A short figure with a receding hairline and an oblong face was looking down from the court’s spectator gallery at the giant cube of graphite blocks. The other scientists, doubtless in a mixture of elation and exhaustion, had all left, but Enrico Fermi leaned on the railing, just staring, apparently lost in thought.

The beast below was hibernating, all fourteen cadmium control rods having been shoved back in, picas into the hulking body of el toro.

Leo approached and solemnly offered his hand; Enrico took it. Their names had already been linked forever in history—or would be, once the security was lifted—thanks to the letter to President Roosevelt that Leo had drafted three years ago.
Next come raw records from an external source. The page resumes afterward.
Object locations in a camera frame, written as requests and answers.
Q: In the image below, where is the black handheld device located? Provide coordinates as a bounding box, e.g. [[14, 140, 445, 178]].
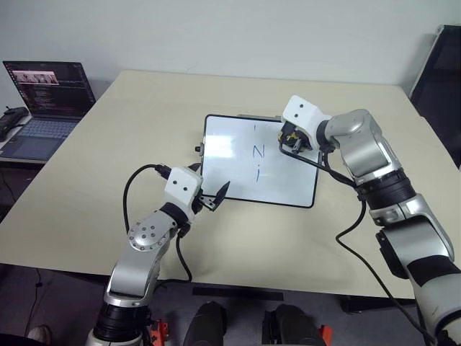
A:
[[0, 106, 30, 142]]

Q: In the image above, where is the black chair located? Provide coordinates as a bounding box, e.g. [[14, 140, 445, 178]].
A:
[[410, 24, 461, 170]]

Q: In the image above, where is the open grey laptop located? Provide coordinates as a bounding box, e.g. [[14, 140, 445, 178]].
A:
[[0, 60, 97, 161]]

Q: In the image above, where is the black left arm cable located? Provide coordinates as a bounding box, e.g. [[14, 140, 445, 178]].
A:
[[122, 164, 192, 281]]

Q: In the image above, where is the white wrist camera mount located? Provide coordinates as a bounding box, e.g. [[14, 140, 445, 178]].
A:
[[282, 94, 332, 151], [164, 167, 202, 221]]

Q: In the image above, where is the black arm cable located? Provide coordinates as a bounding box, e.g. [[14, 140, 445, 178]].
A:
[[279, 142, 437, 343], [122, 164, 192, 281]]

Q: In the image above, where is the yellow and black eraser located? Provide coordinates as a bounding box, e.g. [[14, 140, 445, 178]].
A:
[[277, 130, 300, 145]]

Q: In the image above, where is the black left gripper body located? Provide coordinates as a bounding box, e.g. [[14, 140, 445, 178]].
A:
[[192, 192, 217, 214]]

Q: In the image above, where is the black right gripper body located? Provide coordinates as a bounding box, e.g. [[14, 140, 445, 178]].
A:
[[281, 122, 313, 152]]

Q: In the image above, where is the dark rounded shape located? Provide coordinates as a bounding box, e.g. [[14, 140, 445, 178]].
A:
[[262, 304, 323, 346], [182, 301, 228, 346]]

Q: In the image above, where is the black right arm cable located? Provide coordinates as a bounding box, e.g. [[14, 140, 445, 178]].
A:
[[279, 142, 437, 343]]

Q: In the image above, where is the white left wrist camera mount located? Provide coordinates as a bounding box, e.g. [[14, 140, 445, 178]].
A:
[[164, 167, 202, 221]]

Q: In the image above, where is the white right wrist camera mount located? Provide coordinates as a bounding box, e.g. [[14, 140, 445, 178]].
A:
[[282, 94, 332, 151]]

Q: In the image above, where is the black-framed whiteboard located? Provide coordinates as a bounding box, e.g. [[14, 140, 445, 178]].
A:
[[194, 113, 320, 209]]
That letter, signed by Einstein himself, had begun:

Some recent work by E. Fermi and L. Szilard, which has been communicated to me in manuscript, leads me to expect that the element uranium may be turned into a new and important source of energy in the immediate future.

“Well, we did it,” said Enrico, with his Italian accent. But this was only the beginning, and they both knew that. The Einstein letter had gone on to say:

This phenomenon would also lead to the construction of bombs, and it is conceivable—though much less certain—that extremely powerful bombs of a new type may thus be constructed.

“Yes,” Leo replied, “we did.” He let go of Enrico’s hand and shook his head slowly, looking at their creation below. “This will go down as a black day for mankind.”